Trying to help a friend of mine solve an engine flooding problem (water in the crankcase). This is what we have looked at to date:
1. There is an anti-siphon loop in place - top of loop is 34" above waterline. Checked the siphon and it works properly.
2. Exhaust loop is at the same height, 34" above waterline, exhaust thruhull is above waterline.
3. The heat exchanger / exhaust manifold are both slightly lower (~3-4") than waterline.
4. Muffler is 60" below top of the exhaust loop (i.e. ~26" below the exhaust manifold).
5. Coolant level is ok - we know for sure its salt water in the crankcase.

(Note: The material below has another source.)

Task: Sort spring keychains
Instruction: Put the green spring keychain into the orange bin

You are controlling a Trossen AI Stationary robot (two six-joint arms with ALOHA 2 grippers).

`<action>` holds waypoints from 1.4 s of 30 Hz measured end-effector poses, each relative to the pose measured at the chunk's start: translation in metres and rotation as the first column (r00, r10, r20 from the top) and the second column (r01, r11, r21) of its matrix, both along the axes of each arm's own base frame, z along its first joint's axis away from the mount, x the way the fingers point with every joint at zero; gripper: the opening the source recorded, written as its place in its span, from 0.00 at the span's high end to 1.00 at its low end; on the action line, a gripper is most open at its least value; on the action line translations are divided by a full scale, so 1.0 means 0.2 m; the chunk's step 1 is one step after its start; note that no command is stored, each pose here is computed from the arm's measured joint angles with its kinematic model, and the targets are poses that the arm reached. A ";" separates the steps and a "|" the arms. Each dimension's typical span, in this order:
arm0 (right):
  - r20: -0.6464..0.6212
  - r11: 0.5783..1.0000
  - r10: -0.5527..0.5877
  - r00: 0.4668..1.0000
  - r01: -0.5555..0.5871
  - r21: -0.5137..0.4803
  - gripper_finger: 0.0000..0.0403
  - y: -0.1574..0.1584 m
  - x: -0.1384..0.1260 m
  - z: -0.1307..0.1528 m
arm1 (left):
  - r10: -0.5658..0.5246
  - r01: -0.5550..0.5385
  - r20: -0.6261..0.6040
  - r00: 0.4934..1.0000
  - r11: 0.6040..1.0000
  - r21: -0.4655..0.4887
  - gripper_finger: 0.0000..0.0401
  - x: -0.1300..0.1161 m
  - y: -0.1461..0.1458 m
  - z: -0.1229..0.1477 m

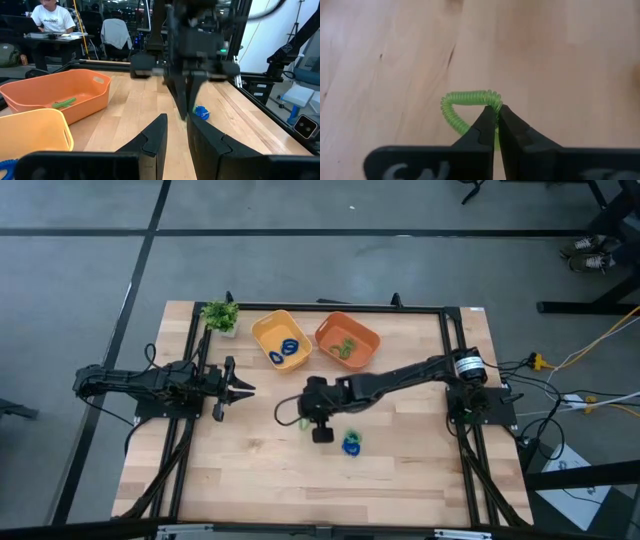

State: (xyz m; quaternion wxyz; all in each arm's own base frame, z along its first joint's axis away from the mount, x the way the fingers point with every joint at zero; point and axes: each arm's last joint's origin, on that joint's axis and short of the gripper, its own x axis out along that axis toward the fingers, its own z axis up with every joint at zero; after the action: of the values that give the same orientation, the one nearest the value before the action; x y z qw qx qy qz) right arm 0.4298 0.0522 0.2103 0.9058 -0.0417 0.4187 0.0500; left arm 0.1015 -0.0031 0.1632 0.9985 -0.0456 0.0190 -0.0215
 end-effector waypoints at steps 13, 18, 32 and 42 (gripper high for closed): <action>-0.037 0.995 -0.010 0.999 0.006 -0.100 0.98 -0.27 0.00 0.57 | 0.000 0.000 0.000 1.000 1.000 0.000 0.82 0.00 0.00 0.00; -0.116 0.992 -0.090 0.989 0.079 -0.099 0.98 -0.45 -0.07 0.67 | 0.000 0.000 0.000 1.000 1.000 0.000 0.82 0.00 0.00 0.00; -0.270 0.949 -0.305 0.913 0.314 -0.012 0.98 -0.94 -0.24 0.61 | 0.000 0.000 0.000 1.000 1.000 0.000 0.83 0.00 0.00 0.00; -0.235 0.851 -0.510 0.827 0.526 0.003 0.98 -1.31 -0.39 0.61 | 0.000 0.000 0.000 1.000 1.000 0.000 0.82 0.00 0.00 0.00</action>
State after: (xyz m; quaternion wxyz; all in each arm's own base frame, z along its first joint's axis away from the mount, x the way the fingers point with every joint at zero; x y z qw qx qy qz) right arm 0.3521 -0.2097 0.3328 0.8328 0.1099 0.5121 -0.1789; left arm 0.1015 -0.0031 0.1632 0.9986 -0.0456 0.0190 -0.0214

6. Engine is 20+ years old - this is something that has happened only within the last couple of years. He was unable to figure out why water was coming in so he has installed a gate valve on the exhaust (~16" below waterline). He has to close the gate valve and raw water after shutting the engine down to prevent water coming in). This last time, they had an issue and forgot to close the valves which stayed open overnight - flooded the next morning.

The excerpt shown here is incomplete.